Transferring a house from a trust

 Dear Liza: My grandfather died in 2008. My mother is the first successor on the trust. We did all the post administration for the trust or so we thought. I recently read that my mother should have filed a deed to get the house placed into her name since that is what the trust called for. We have not done this. My question is the following…My mother wants the house to go to me, her son. What process would we have to do in order to get it from the trust to me? Your grandmother can file the deed she didn’t file after your grandfather died, getting the house into your grandmother’s name, as Trustee of the trust created by your grandfather. Once that’s done, her ability to give that house to you during her lifetime depends upon the terms of the trust your grandfather set up.

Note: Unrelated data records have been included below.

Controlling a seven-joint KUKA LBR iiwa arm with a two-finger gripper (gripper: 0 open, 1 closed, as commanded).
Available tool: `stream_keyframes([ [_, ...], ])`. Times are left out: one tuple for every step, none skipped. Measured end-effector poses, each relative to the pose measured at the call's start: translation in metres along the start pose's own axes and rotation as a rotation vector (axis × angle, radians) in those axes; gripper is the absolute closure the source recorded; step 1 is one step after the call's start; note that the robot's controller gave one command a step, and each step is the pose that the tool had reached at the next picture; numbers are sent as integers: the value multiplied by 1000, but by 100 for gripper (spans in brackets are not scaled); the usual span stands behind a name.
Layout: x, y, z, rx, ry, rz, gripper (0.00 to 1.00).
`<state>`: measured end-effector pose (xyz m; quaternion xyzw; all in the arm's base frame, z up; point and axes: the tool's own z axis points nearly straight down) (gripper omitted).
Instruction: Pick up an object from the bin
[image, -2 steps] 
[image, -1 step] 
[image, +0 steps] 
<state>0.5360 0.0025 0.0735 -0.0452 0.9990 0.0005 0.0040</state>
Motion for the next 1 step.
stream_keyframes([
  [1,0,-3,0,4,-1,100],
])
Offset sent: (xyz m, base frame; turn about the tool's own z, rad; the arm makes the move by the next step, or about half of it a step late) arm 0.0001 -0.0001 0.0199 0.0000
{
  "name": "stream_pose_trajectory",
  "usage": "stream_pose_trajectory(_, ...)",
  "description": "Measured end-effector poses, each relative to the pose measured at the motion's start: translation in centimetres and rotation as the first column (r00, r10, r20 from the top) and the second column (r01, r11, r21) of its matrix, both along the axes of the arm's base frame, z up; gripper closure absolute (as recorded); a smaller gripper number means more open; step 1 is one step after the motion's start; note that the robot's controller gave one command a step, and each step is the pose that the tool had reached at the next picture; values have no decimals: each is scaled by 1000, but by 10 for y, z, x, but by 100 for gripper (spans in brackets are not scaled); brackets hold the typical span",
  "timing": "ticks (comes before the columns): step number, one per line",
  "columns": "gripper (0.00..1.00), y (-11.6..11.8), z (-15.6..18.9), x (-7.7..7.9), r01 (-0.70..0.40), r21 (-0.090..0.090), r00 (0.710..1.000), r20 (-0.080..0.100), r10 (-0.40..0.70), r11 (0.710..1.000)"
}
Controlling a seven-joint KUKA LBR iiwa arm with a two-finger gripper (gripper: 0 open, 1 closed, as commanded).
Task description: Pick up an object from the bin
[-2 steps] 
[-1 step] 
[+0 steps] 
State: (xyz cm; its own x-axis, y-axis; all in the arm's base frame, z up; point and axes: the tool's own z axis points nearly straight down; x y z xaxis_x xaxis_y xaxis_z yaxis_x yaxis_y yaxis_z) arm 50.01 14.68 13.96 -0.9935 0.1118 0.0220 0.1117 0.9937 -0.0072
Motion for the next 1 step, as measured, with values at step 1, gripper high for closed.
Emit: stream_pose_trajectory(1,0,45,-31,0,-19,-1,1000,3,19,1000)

She may be able to give it to you during her lifetime, in which case you will receive it at the value that it had in 2008, when your grandfather died.  She may only be able to transfer it to you at her death, in which case you will inherit it at the value the house has at her death.  She may not be able to give it to you at all, because, as you said, the terms of your grandfather’s trust became irrevocable at his death. I would advise you to see an estate planning attorney in your state to review your grandfather’s trust and advise your grandmother on the best strategy to accomplish her goals.

As for that mortgage, if you get the property transfer completed, you’ll have to request that the lender assume the loan in your own name, which they may or may not do, that depends on their calculations and your credit history.

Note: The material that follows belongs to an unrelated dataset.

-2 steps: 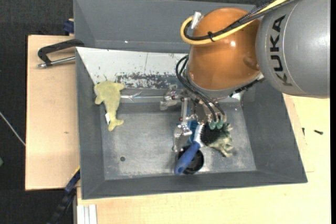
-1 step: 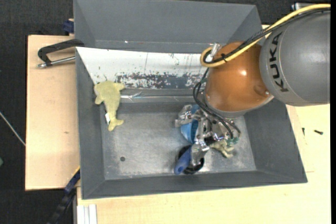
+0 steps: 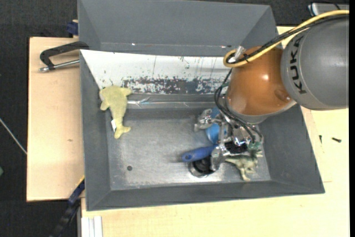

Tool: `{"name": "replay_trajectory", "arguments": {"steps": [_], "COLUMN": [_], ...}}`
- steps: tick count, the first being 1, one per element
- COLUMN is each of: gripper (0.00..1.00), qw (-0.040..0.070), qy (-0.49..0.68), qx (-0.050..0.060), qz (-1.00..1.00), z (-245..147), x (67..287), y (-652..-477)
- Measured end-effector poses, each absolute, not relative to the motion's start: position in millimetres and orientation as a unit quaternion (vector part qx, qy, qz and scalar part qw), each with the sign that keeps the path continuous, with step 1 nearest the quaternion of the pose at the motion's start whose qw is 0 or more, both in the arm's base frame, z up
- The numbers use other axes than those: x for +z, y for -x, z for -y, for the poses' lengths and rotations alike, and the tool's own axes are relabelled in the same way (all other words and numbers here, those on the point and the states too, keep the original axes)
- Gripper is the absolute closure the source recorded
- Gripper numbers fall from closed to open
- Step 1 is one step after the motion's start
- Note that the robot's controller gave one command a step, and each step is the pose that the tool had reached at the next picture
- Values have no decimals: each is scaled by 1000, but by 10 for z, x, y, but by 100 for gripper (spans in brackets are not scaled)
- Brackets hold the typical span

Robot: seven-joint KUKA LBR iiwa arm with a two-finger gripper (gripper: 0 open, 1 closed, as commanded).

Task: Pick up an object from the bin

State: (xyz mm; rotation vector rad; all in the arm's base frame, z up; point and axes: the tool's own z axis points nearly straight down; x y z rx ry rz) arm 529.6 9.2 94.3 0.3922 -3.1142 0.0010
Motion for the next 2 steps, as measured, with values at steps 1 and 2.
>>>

I Inherited a House, Now What?

Dear Liza: My 90 yr. old mother recently died and I inherited her home, her only significant asset.  I  am preparing the Affidavit-Death of Trustee.  Does this put the title to the house in my name or do I also need a Quitclaim deed?  Do I need to create a new trust of my own or can it be left in the current one as I am a co-trustee? Sorry to hear about your Mom.  You are now engaging in what’s called “Trust Administration.”  The Affidavit Death of Trustee says that you are now the successor Trustee of your mother’s trust. (That means you have the legal authority to act under the trust with respect to the real property.) The next step for you is to then record a Trustee’s Deed transferring the property from that trust to yourself as an individual. (That gets the house to you outright and free of her trust.) If you want to set up a living trust, do that.  Then you’ll transfer the house from your own name to yourself, as Trustee of the new trust by recording a Trust Transfer Deed.  You can’t just leave the house in your mother’s trust, because now that she’s died, that trust is irrevocable and can’t be amended or changed.  Also, as Trustee, you’re just the manager of the assets, not the owner. You can use Nolo’s resources to create your own trust or work with an estate planner, that’s up to you.

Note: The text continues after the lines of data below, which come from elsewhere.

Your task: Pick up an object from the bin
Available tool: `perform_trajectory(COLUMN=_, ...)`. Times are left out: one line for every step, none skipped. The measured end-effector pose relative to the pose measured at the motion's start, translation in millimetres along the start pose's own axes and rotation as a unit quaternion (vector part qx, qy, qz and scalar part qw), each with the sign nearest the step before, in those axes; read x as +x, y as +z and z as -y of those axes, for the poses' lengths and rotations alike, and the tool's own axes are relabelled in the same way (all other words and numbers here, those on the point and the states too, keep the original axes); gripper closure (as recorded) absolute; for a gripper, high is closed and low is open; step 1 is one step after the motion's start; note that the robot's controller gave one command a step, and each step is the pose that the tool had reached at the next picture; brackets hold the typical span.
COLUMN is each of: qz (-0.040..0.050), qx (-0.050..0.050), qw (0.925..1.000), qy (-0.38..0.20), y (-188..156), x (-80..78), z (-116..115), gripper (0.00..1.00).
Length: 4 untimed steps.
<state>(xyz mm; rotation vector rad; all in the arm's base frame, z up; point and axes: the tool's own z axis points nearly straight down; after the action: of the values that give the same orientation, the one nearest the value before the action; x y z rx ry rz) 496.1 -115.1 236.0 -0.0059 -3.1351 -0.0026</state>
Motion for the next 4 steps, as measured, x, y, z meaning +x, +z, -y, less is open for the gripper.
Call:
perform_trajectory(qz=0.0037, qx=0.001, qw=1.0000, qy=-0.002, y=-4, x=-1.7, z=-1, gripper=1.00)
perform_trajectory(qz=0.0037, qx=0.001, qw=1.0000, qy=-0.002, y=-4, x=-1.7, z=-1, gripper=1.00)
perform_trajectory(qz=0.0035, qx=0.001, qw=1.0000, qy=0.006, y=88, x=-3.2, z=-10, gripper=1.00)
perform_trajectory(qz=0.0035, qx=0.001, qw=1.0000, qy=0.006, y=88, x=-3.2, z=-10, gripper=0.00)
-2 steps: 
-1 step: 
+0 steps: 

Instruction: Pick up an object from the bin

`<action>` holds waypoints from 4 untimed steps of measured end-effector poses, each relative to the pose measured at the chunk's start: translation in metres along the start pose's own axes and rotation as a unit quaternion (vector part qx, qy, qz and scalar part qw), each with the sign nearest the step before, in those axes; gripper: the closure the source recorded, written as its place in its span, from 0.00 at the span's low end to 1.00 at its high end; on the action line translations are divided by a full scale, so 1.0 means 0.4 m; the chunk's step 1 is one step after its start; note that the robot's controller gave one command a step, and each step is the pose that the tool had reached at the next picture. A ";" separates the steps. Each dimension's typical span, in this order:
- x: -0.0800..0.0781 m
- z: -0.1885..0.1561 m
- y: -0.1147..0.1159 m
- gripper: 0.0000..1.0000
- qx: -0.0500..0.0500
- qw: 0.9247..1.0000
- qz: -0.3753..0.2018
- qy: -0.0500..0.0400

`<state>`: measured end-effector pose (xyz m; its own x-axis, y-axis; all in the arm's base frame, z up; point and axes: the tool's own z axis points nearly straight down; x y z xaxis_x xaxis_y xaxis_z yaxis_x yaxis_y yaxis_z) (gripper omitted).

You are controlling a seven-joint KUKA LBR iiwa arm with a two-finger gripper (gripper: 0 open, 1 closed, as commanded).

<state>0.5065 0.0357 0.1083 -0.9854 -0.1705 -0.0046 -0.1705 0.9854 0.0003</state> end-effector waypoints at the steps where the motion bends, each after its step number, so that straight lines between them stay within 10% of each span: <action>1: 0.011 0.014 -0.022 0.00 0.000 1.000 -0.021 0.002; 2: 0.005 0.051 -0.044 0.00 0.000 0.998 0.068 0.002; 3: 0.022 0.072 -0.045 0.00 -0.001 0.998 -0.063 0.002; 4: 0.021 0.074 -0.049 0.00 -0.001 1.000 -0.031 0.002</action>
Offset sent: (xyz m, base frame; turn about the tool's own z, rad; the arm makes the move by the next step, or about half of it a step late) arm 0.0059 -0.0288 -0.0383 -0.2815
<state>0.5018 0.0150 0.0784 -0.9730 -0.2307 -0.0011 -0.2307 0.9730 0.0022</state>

When to Fire Your Lawyer: Excessive Fees

Dear Liza, my brother and I are in the process of distributing the personal/real property of our recently departed mother’s estate/trust according to her wishes. The attorney for her estate initially included his fee of $17,000+ as part of one document. When questioned, he stated because of the divisive and hostile relation between my brother and me, he was going to charge fees in anticipation of the estate having to be probated, instead of treating it as an dissolution of an estate.  Can he do that? Yikes! $17,000 is A LOT of money to settle a living trust. Here’s my advice–fire that lawyer. Remember, you are the client and if a lawyer isn’t serving your needs (or is charging way too much), get yourselves a new one. Most attorney’s charge an hourly rate for trust administration services. At a rate of $200/hour (which is sort of low), you are being charged for EIGHTY FIVE hours of time. Most estates take only a fraction of that. As for his decision to submit the estate to probate–that’s your decision, not his. Probate can be an effective forum for resolving disputes, but in a trust administration that would be an unusual step. If the estate goes to probate, he can charge you a statutory fee equal to a percentage of the value of the assets in the estate, and $17,000 may actually be about right. But, he’s not entitled to bill you for services he hasn’t provided. Ask for a detailed billing statement outlining exactly how he is spending his time on your matter. If he can’t, or won’t, provide it, fire him and report him to the state bar. I have found that just mentioning your intention to report a lawyer to the state bar can result in an amazing reduction in an excessive bill. Also, ask for your client file on the way out–legally that’s yours, not his.